Apresento essa epígrafe, extraída do texto do último artigo do professor Carlos Lessa, publicado no jornal Valor Econômico, em seis de julho desse ano, para evidenciar, mais uma vez, a importância de um projeto nacional para o Brasil. Lessa, nesse artigo, nos lembra a trajetória de alguns dos poucos países da economia globalizada desse início do século XXI que lograram construir projetos de nação, dignos desse nome. A partir dos primeiros passos da revolução industrial iniciada na Inglaterra, no século XVIII, poucos países conseguiram de fato se constituir em nações soberanas na definição de suas prioridades. Além da própria Inglaterra, apenas a França, os Estados Unidos, a Alemanha, o Japão e agora, já no século XX, a Rússia, a China e a Índia podem ser considerados países portadores de definições estratégicas e condições para a afirmação soberana de seus destinos.

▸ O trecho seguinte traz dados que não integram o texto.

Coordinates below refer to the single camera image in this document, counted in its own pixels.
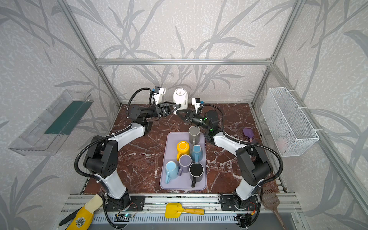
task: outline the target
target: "white mug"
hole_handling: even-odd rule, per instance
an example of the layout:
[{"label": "white mug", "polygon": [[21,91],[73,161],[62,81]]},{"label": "white mug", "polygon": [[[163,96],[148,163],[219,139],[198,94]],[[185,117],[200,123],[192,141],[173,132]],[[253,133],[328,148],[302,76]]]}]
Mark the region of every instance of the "white mug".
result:
[{"label": "white mug", "polygon": [[175,104],[180,104],[180,108],[177,110],[188,108],[188,93],[183,88],[176,89],[173,95],[173,101]]}]

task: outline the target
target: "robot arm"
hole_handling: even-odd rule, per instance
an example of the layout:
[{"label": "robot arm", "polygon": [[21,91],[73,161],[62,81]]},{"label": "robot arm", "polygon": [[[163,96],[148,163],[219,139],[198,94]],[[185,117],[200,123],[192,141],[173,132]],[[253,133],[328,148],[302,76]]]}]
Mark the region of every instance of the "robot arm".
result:
[{"label": "robot arm", "polygon": [[[147,118],[161,118],[176,112],[181,107],[180,104],[161,102],[162,95],[165,93],[164,89],[157,87],[152,92],[154,92],[152,94],[154,103],[151,103],[150,100],[150,107],[139,105],[129,107],[130,104],[128,104],[129,118],[133,120],[130,124],[131,128],[123,132],[120,131],[120,134],[108,139],[95,136],[91,143],[97,141],[96,144],[89,145],[87,148],[88,152],[84,160],[84,167],[95,178],[98,177],[100,181],[104,182],[105,187],[109,190],[108,196],[112,199],[111,201],[120,207],[127,207],[130,204],[130,198],[128,190],[122,184],[116,170],[118,151],[129,142],[147,134],[151,130],[152,121],[147,121]],[[234,191],[234,204],[240,210],[245,209],[252,196],[259,191],[260,182],[265,180],[273,171],[269,159],[266,153],[261,148],[255,147],[254,144],[247,144],[243,141],[237,141],[231,136],[226,136],[227,134],[225,135],[219,127],[219,118],[215,110],[210,110],[205,116],[202,116],[201,112],[205,104],[199,98],[193,101],[193,103],[195,103],[195,111],[178,110],[178,116],[186,123],[204,128],[206,130],[204,135],[207,142],[221,147],[237,157],[243,178]]]},{"label": "robot arm", "polygon": [[186,110],[179,113],[179,116],[186,123],[206,129],[204,135],[207,142],[221,147],[237,157],[243,178],[234,192],[234,203],[238,209],[244,209],[249,203],[249,198],[259,191],[258,184],[273,171],[271,163],[261,148],[251,147],[242,144],[241,141],[237,142],[227,138],[219,127],[220,120],[215,110],[208,111],[204,117],[200,115],[201,112],[201,108],[196,113]]}]

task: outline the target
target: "wall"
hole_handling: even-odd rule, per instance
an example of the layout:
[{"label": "wall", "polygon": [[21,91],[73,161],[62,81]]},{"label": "wall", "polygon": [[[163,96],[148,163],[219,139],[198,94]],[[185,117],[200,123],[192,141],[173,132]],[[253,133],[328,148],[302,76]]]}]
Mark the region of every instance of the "wall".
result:
[{"label": "wall", "polygon": [[[368,1],[305,4],[276,65],[354,170],[367,181]],[[271,76],[255,106],[260,112]],[[299,157],[283,158],[288,191],[298,195],[312,229],[368,229],[368,221],[318,144]]]},{"label": "wall", "polygon": [[[98,58],[270,58],[294,0],[68,0]],[[140,87],[250,102],[264,66],[105,66],[122,101]],[[147,95],[138,94],[138,102]]]},{"label": "wall", "polygon": [[[0,2],[0,225],[50,229],[84,178],[73,168],[78,149],[106,135],[118,107],[54,1]],[[65,89],[90,92],[90,109],[55,156],[8,149]]]}]

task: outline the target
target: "black cable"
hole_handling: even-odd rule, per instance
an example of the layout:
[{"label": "black cable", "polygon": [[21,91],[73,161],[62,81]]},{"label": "black cable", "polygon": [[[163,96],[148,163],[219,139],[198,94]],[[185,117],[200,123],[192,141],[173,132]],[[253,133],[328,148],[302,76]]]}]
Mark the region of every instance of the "black cable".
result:
[{"label": "black cable", "polygon": [[232,141],[235,141],[235,142],[239,142],[240,144],[243,144],[243,145],[250,145],[250,146],[260,147],[262,149],[265,149],[265,150],[270,151],[272,154],[274,154],[277,157],[277,160],[279,161],[279,165],[280,165],[279,170],[277,171],[277,173],[273,177],[271,177],[269,179],[266,179],[266,180],[263,180],[262,182],[260,182],[258,184],[259,186],[262,186],[262,185],[264,185],[264,184],[266,184],[268,182],[271,182],[271,181],[275,180],[276,178],[278,178],[281,175],[282,170],[284,169],[284,163],[282,162],[281,156],[275,150],[273,150],[273,149],[271,149],[271,148],[269,148],[267,146],[264,146],[264,145],[260,145],[260,144],[256,144],[256,143],[251,143],[251,142],[248,142],[248,141],[240,141],[239,139],[236,139],[236,138],[230,136],[229,134],[227,134],[225,132],[225,129],[224,129],[224,117],[225,116],[224,116],[224,112],[222,111],[222,109],[218,108],[215,105],[211,105],[211,104],[203,104],[203,106],[212,106],[212,107],[216,108],[217,110],[219,110],[221,112],[221,115],[222,115],[222,117],[221,117],[222,133],[224,134],[224,136],[226,138],[228,138],[228,139],[230,139]]},{"label": "black cable", "polygon": [[[258,209],[257,209],[257,214],[255,215],[254,219],[251,221],[251,223],[249,225],[247,225],[247,228],[249,226],[251,226],[252,224],[254,224],[254,222],[257,220],[259,213],[261,211],[261,204],[262,204],[262,197],[263,197],[263,186],[261,187],[261,194],[259,195],[259,203],[258,203]],[[234,216],[235,219],[247,219],[246,217],[237,217]]]},{"label": "black cable", "polygon": [[107,220],[107,222],[114,228],[114,229],[123,229],[123,228],[125,228],[125,226],[127,226],[127,224],[125,224],[125,226],[124,227],[118,227],[116,224],[114,224],[111,220],[110,220],[110,218],[109,218],[109,216],[108,216],[108,214],[107,214],[107,211],[106,211],[106,201],[105,201],[105,196],[102,194],[102,195],[99,195],[101,198],[102,198],[102,206],[103,206],[103,212],[105,213],[105,217],[106,217],[106,220]]},{"label": "black cable", "polygon": [[273,149],[271,149],[271,148],[269,148],[267,146],[256,144],[256,143],[250,143],[250,142],[247,142],[247,141],[239,141],[238,139],[236,139],[236,138],[234,138],[234,137],[232,137],[232,136],[230,136],[228,134],[226,134],[225,137],[228,138],[228,139],[230,139],[230,140],[232,140],[232,141],[239,142],[240,144],[243,144],[243,145],[250,145],[250,146],[260,147],[262,149],[268,150],[268,151],[270,151],[271,153],[273,153],[277,157],[277,159],[279,161],[279,165],[280,165],[279,166],[279,170],[277,171],[277,173],[273,177],[268,178],[268,179],[265,179],[262,182],[260,182],[258,184],[259,186],[262,186],[262,185],[264,185],[266,183],[269,183],[269,182],[275,180],[276,178],[278,178],[281,175],[282,170],[284,169],[284,163],[282,162],[281,156],[275,150],[273,150]]},{"label": "black cable", "polygon": [[257,210],[257,214],[255,215],[254,219],[252,220],[252,222],[247,226],[251,226],[258,218],[260,210],[261,210],[261,204],[262,204],[262,197],[263,197],[263,186],[261,187],[261,194],[259,195],[259,203],[258,203],[258,210]]},{"label": "black cable", "polygon": [[152,96],[153,96],[153,91],[151,91],[151,94],[149,96],[148,102],[149,102],[150,105],[155,105],[156,104],[156,101],[155,100],[153,100],[153,102],[151,102]]},{"label": "black cable", "polygon": [[129,117],[129,106],[130,106],[130,103],[132,103],[132,101],[133,101],[133,99],[134,99],[134,97],[140,92],[140,91],[143,91],[143,90],[151,90],[150,88],[147,88],[147,87],[145,87],[145,88],[141,88],[141,89],[139,89],[139,90],[137,90],[131,97],[130,97],[130,99],[129,99],[129,102],[128,102],[128,105],[127,105],[127,117]]},{"label": "black cable", "polygon": [[[120,131],[116,132],[114,135],[113,135],[113,134],[111,134],[111,135],[105,136],[105,137],[103,137],[103,138],[98,139],[97,141],[94,141],[94,142],[92,142],[92,143],[88,144],[86,147],[84,147],[84,148],[79,152],[79,154],[77,155],[77,157],[75,158],[75,161],[74,161],[74,169],[75,169],[75,171],[76,171],[79,175],[81,175],[81,176],[89,177],[89,178],[93,178],[93,179],[95,179],[95,180],[97,180],[97,181],[100,181],[100,179],[101,179],[101,178],[99,178],[99,177],[97,177],[97,176],[95,176],[95,175],[92,175],[92,174],[85,173],[85,172],[83,172],[83,171],[81,171],[81,170],[79,169],[79,165],[78,165],[78,164],[79,164],[79,160],[80,160],[81,156],[84,154],[84,152],[85,152],[85,151],[87,151],[87,149],[89,149],[89,148],[90,148],[90,147],[92,147],[93,145],[96,145],[96,144],[98,144],[98,143],[99,143],[99,142],[101,142],[101,141],[104,141],[104,140],[106,140],[106,139],[109,139],[109,138],[111,138],[111,137],[114,137],[115,135],[122,134],[123,132],[126,132],[126,131],[128,131],[129,129],[131,129],[131,128],[132,128],[131,126],[128,126],[127,128],[125,128],[125,129],[123,129],[123,130],[120,130]],[[109,189],[108,189],[108,187],[105,185],[105,183],[104,183],[102,180],[100,181],[100,183],[101,183],[102,187],[105,189],[106,193],[108,194],[108,193],[110,192],[110,191],[109,191]]]}]

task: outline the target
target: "yellow dustpan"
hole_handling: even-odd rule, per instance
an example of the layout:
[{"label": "yellow dustpan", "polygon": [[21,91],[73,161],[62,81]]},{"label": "yellow dustpan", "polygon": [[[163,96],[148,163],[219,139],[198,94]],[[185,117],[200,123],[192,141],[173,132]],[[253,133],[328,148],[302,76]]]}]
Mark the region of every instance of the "yellow dustpan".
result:
[{"label": "yellow dustpan", "polygon": [[178,218],[182,212],[188,212],[192,214],[204,215],[205,210],[200,208],[183,208],[181,203],[168,203],[166,205],[165,217]]}]

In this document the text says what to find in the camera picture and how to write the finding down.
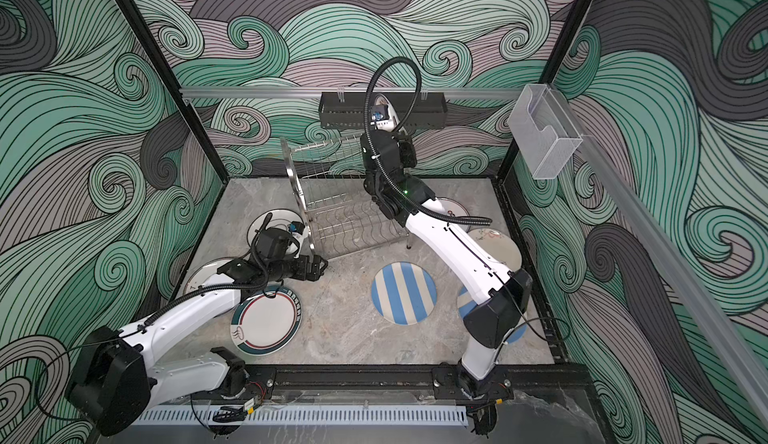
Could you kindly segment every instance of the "transparent holder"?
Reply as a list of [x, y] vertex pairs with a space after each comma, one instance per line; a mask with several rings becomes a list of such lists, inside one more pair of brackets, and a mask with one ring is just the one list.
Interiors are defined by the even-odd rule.
[[556, 179], [582, 140], [565, 96], [547, 84], [526, 85], [507, 124], [535, 180]]

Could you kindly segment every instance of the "red wire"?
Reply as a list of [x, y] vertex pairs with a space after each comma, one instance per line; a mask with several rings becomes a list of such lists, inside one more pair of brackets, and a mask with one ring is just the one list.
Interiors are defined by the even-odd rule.
[[250, 383], [256, 384], [257, 386], [259, 386], [259, 391], [261, 391], [261, 400], [264, 400], [264, 398], [266, 397], [266, 391], [264, 390], [264, 387], [262, 387], [261, 384], [256, 381], [251, 381]]

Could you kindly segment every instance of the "blue striped plate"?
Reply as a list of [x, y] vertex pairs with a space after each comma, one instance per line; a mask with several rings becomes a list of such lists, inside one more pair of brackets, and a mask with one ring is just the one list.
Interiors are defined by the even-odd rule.
[[[462, 320], [464, 320], [465, 315], [469, 314], [469, 311], [477, 307], [475, 300], [469, 295], [469, 292], [467, 292], [467, 288], [464, 285], [462, 285], [462, 289], [458, 291], [456, 306], [458, 307], [458, 316], [461, 317]], [[507, 338], [506, 343], [512, 344], [514, 341], [523, 337], [527, 328], [528, 324], [525, 324], [520, 329], [514, 331], [512, 335]]]
[[395, 262], [379, 270], [371, 286], [373, 305], [391, 323], [422, 322], [435, 308], [435, 281], [421, 267]]

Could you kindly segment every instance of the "plate with red rim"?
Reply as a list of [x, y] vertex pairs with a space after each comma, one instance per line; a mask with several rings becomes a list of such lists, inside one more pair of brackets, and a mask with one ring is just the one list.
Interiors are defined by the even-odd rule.
[[253, 356], [279, 350], [293, 339], [301, 324], [301, 302], [293, 290], [268, 285], [264, 292], [238, 305], [230, 323], [232, 342]]
[[[451, 217], [466, 217], [469, 215], [469, 211], [466, 207], [456, 202], [453, 199], [446, 197], [438, 197], [437, 200], [442, 204], [442, 207], [446, 210], [446, 214]], [[462, 226], [464, 232], [469, 232], [469, 226]]]

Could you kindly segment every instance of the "white cable tray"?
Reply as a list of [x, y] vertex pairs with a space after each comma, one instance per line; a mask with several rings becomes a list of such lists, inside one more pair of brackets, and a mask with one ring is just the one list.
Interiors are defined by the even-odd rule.
[[[214, 422], [222, 406], [197, 405], [197, 417], [208, 426], [464, 426], [464, 406], [405, 405], [315, 405], [264, 406], [242, 422]], [[160, 405], [144, 411], [133, 426], [198, 426], [189, 404]]]

O Brasil é um país que potencialmente teria todas as condições para já estar incluído nesse seleto grupo. Para tanto, é importante esclarecer, não nos bastaria vontade e condições políticas adequadas. As dimensões territorial e populacional, as especificidades vinculadas às possibilidades para a produção de alimentos e a geração de energia são, por exemplo, variáveis essenciais para uma determinada nação almejar o objetivo de atingir um grau de autonomia que lhe livre da dependência estrutural a outros países. Em relação a essas variáveis, o Brasil talvez seja o país que reúna as melhores condições, junto com os Estados Unidos, para pensar e definir uma estratégia nacional, com o objetivo de construir um modelo específico, adequado às nossas necessidades e peculiaridades, de desenvolvimento econômico, social e cultural. Um modo brasileiro de vida.
Ao contrário do Brasil, os Estados Unidos fez a sua opção radical, de romper com a potência imperial de então, a Inglaterra, envolvendo inclusive um conflito bélico, e ousar a construção de uma nação soberana, ainda no século XVIII. Sem entrar no mérito sobre a natureza do modelo adotado por eles – baseado na guerra e na radical defesa de sua moeda, como forma de defesa de sua economia nacional – a realidade é que eles foram exitosos em seus objetivos.
Aqui no Brasil, ao contrário, a renúncia a uma perspectiva séria de soberania sempre foi a tônica do comportamento de nossas elites. Apenas no século passado, e a partir das contradições da crise global capitalista dos anos trinta, é que começamos a engatinhar em torno da idéia de construir uma nação soberana. Contudo, de forma extremamente mambembe. O projeto nacional-desenvolvimentista, que sequer foi capaz de efetivar uma verdadeira reforma agrária, foi na prática atropelado por um desenvolvimentismo associado ao capital estrangeiro, cujo ápice se deu no golpe civil-militar de 1964.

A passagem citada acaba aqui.